I was also trying to see if I accidentally fried the sensor somehow. I used a digital camera and pointed it at the photo TR, but I could not see anything (this was to see if there was any IR light coming from the photo TR). I tested the camera first with a TV Remote to see if I could see IR light coming from the remote, and I could. I am not 100% sure if it is an IR LED on Pin 3, however. Are there any other ways to see if I fried the sensor?

• Probably "input resistor" and "output resistor". Commented Dec 21, 2015 at 23:19

Ri might mean "Resistor, input". In any case, it is the current limiting resistor for the LED.

Ro is the output load resistor - the current passed by the phototransistor detector will develope the output volotage across this resistor.

• Thanks. But how is Ri the current limiting resistor for the LED? In the circuit Pin 4 is supplying Vcc (5V) and is directly connected to the photo TR. Ri comes after Pin 3. So how could Ri limit the current to the LED if it comes after the LED in the circuit? Commented Dec 21, 2015 at 23:50
• Prof. Kirchoff tells me that the current is the same at all points in a simple series circuit. Ri and the LED are in series, so both must pass the same current. Ri will control that current, whether it is "before" or "after" the LED (regardless of which way you think current flows.) Commented Dec 21, 2015 at 23:55

Your question seem simple, clear and straight foreward. You just want to know what the abbreviated term of RO and RI with respect to resistor mean and nothing more.

RO according to goolge search with respect to resistors ( circuit resistors) refer to "resistor output" of whatever the instrument or device happen to be, that is all. From that I guess that this resistor is placed after the particular instrument as current passed through it and whereever it goes.

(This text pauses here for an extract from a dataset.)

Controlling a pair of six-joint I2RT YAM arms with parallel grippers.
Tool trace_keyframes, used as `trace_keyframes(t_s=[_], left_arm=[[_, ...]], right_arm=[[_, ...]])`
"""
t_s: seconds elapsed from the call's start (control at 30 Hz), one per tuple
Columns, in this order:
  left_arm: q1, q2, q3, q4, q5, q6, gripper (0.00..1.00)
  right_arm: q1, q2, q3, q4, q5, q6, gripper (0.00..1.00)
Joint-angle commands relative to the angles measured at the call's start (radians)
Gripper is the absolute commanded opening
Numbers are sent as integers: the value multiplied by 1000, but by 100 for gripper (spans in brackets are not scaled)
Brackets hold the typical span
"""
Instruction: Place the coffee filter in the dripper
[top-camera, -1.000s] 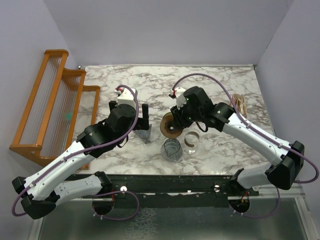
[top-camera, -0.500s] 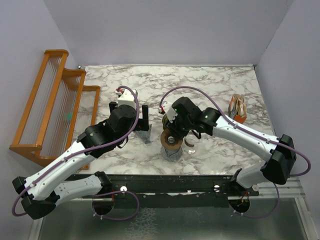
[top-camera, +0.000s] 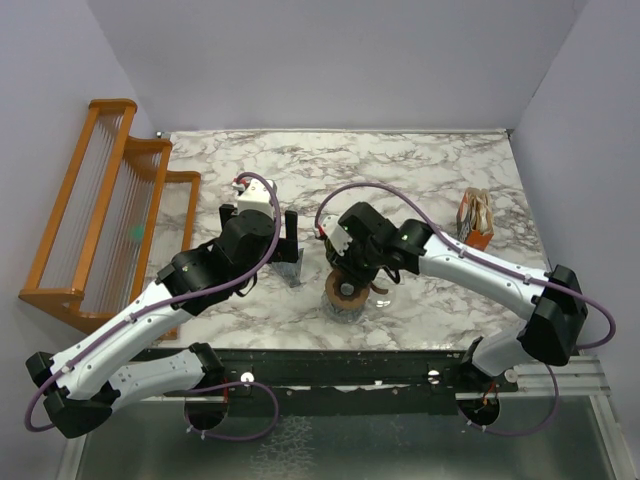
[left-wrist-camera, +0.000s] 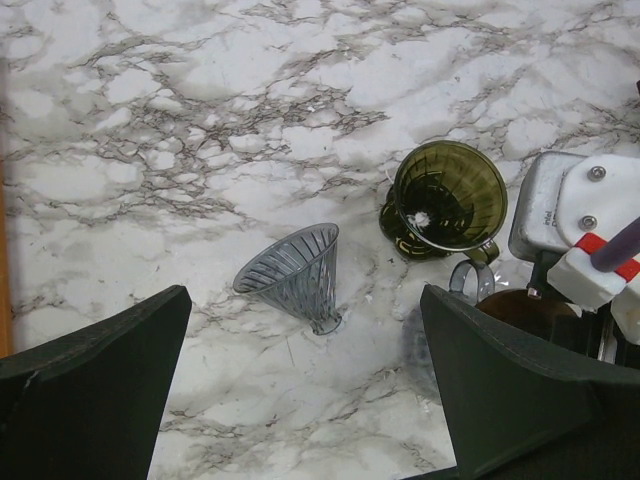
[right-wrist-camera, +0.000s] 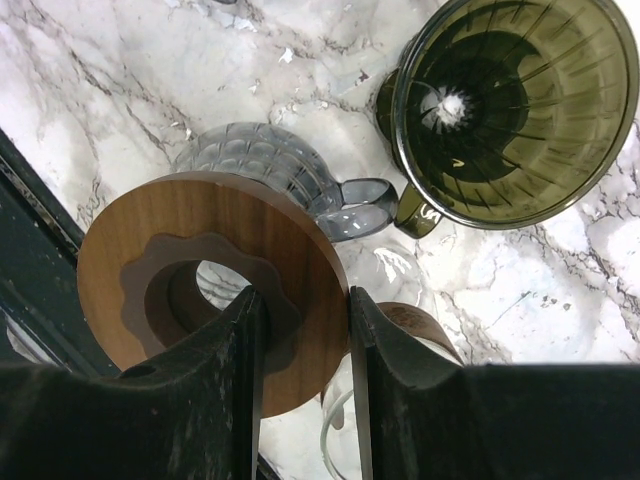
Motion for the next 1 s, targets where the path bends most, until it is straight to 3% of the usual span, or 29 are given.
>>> trace_keyframes(t_s=[0.0, 0.47, 0.97], left_arm=[[-5, 3, -8, -12, -25, -3, 99], [-4, 10, -17, -12, -30, -1, 99], [-4, 16, -23, -10, -36, -1, 99]], right_arm=[[21, 20, -13, -10, 22, -9, 1], [39, 56, -30, 15, 20, 16, 2], [40, 45, -37, 61, 16, 47, 31]])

And RI is the opposite naturally, in other words "resistor input" of the device. This I assume mean that before current gets to the device, incoming that is, it has to pass through this resistor.

This is my conclusion. I could be totally wrong.

[This remark is not related to the question but I will throw it in: There is a given knowledge within the serious students that there is a voltage drop across a resistor no matter where you find them and that goes with it so to speak. It is just an extra info, aside from other effect which can be stated in other ways.]